5:53 AM Jun 6, 1996

FDI FLOWS SURGE IN 1995

Geneva 4 Jun (TWN) -- Foreign Direct Investment (FDI) flows increased by $103 billion or 46% between 1994 and 1995 setting a new record and reaching an estimated $325 billion, the UN Conference on Trade and Development reported in a preliminary estimate.

An UNCTAD press release, a pre-publication blurb for its annual World Investment Report 1996, said that the new records were registered in all groups of countries - developed, developing and central and eastern Europe.

Of the $325 billion, the developing countries accounted for $97 billion, while the transition economies of central and eastern Europe accounted for $12 billion.

Both in developing and transition economies, FDI recipients were concentrated in a limited number of countries -- China, Indonesia, Malaysia and Thailand in the developing world and the Czech Republic, Hungary and Russia in the transition economies.

The increase, the UNCTAD press release says, has been boosted by a new wave of mergers and acquisitions -- with FDI in developed countries reaching an estimated $216 billion.
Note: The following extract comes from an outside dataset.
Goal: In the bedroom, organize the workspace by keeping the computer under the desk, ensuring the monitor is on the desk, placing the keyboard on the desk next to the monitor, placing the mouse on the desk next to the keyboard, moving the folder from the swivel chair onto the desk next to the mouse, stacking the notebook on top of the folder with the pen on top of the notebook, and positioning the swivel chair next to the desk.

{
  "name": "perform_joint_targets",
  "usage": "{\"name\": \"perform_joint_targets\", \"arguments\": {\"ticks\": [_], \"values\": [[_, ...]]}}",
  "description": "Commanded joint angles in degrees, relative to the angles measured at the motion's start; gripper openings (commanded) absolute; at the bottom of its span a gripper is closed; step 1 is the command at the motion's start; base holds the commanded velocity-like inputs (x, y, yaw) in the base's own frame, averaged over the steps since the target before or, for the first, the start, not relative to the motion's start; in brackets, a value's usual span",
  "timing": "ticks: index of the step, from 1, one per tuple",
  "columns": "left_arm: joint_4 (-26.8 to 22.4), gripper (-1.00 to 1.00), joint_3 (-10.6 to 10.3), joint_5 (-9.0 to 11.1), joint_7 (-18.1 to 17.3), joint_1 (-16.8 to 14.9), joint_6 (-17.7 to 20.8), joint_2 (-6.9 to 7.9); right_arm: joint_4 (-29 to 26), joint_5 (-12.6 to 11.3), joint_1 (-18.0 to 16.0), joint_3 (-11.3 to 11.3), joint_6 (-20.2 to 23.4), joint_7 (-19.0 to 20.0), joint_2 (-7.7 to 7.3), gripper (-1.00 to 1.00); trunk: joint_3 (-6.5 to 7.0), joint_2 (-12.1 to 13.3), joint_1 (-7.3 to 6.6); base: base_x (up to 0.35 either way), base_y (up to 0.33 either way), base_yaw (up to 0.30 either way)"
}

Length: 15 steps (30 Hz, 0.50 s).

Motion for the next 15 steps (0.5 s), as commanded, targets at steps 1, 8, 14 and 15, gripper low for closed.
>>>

The US registered a $75 billion inflow and a $97 billion outflow.

FDI outflows more than doubled in the US and Germany, and by a half in the UK, and has followed closely fluctuations in economic growth, though with a lag, says UNCTAD in the press release.

However, 1995 has been marked by slow or stagnant growth in the industrial world.

Cross-Border mergers and acquisitions have become large enough to determine the level, direction and composition of the FDI flows -- with mergers and acquisitions involving large enterprises in pharmaceuticals, chemicals and financial services industries, but also involving some small- and medium-enterprises.

The UNCTAD press release says that the record levels of FDI flows suggests an accelerating process of "globalization of production by TNCs".

But the acquisitions and mergers (and the downsizing and job-shedding) of the chemical, pharmaceutical and financial service industries have been mostly by or of firms in the industrial world, and associated with the particular type of "globalization" now being pushed, have been rousing concerns in the developed countries -- where though it is being blamed on the developing world.